[Start of section]

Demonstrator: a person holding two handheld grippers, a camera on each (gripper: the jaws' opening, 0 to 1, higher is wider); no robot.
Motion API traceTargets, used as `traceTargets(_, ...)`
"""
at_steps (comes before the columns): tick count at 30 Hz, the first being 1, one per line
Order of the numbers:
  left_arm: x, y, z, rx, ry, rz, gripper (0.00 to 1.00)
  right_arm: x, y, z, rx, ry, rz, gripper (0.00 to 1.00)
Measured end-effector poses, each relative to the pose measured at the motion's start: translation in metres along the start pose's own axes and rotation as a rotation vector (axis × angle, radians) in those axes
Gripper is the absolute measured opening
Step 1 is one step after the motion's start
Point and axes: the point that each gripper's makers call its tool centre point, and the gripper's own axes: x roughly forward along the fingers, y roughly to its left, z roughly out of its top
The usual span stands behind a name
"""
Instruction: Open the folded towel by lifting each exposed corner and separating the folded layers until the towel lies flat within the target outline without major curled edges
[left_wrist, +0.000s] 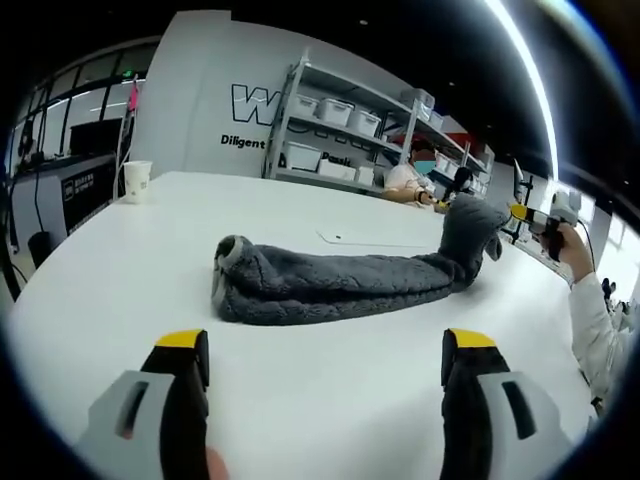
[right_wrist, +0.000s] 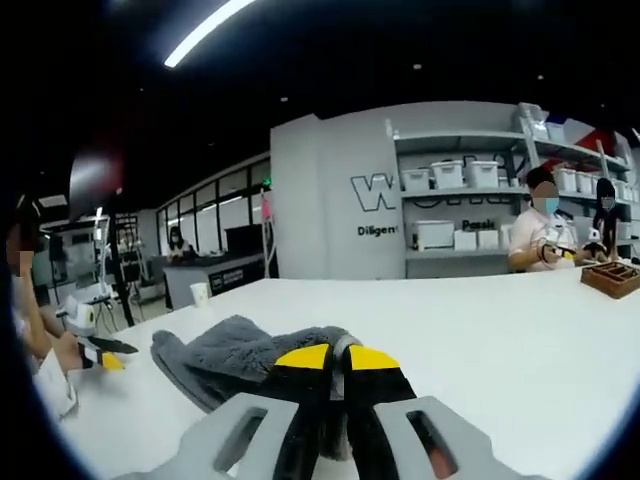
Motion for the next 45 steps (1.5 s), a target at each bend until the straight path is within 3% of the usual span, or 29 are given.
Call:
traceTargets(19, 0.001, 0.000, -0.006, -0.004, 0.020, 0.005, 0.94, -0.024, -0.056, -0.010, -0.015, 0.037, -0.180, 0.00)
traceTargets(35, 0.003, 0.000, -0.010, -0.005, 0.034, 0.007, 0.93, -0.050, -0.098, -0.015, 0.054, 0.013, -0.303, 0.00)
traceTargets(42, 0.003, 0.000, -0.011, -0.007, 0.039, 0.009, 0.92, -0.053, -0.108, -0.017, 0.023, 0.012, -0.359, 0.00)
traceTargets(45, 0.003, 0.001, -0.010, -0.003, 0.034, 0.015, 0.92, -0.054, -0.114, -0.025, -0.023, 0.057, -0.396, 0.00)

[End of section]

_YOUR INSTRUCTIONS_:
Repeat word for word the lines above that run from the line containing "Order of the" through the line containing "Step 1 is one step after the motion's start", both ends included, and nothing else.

_TASK SOLUTION_:
Order of the numbers:
  left_arm: x, y, z, rx, ry, rz, gripper (0.00 to 1.00)
  right_arm: x, y, z, rx, ry, rz, gripper (0.00 to 1.00)
Measured end-effector poses, each relative to the pose measured at the motion's start: translation in metres along the start pose's own axes and rotation as a rotation vector (axis × angle, radians) in those axes
Gripper is the absolute measured opening
Step 1 is one step after the motion's start

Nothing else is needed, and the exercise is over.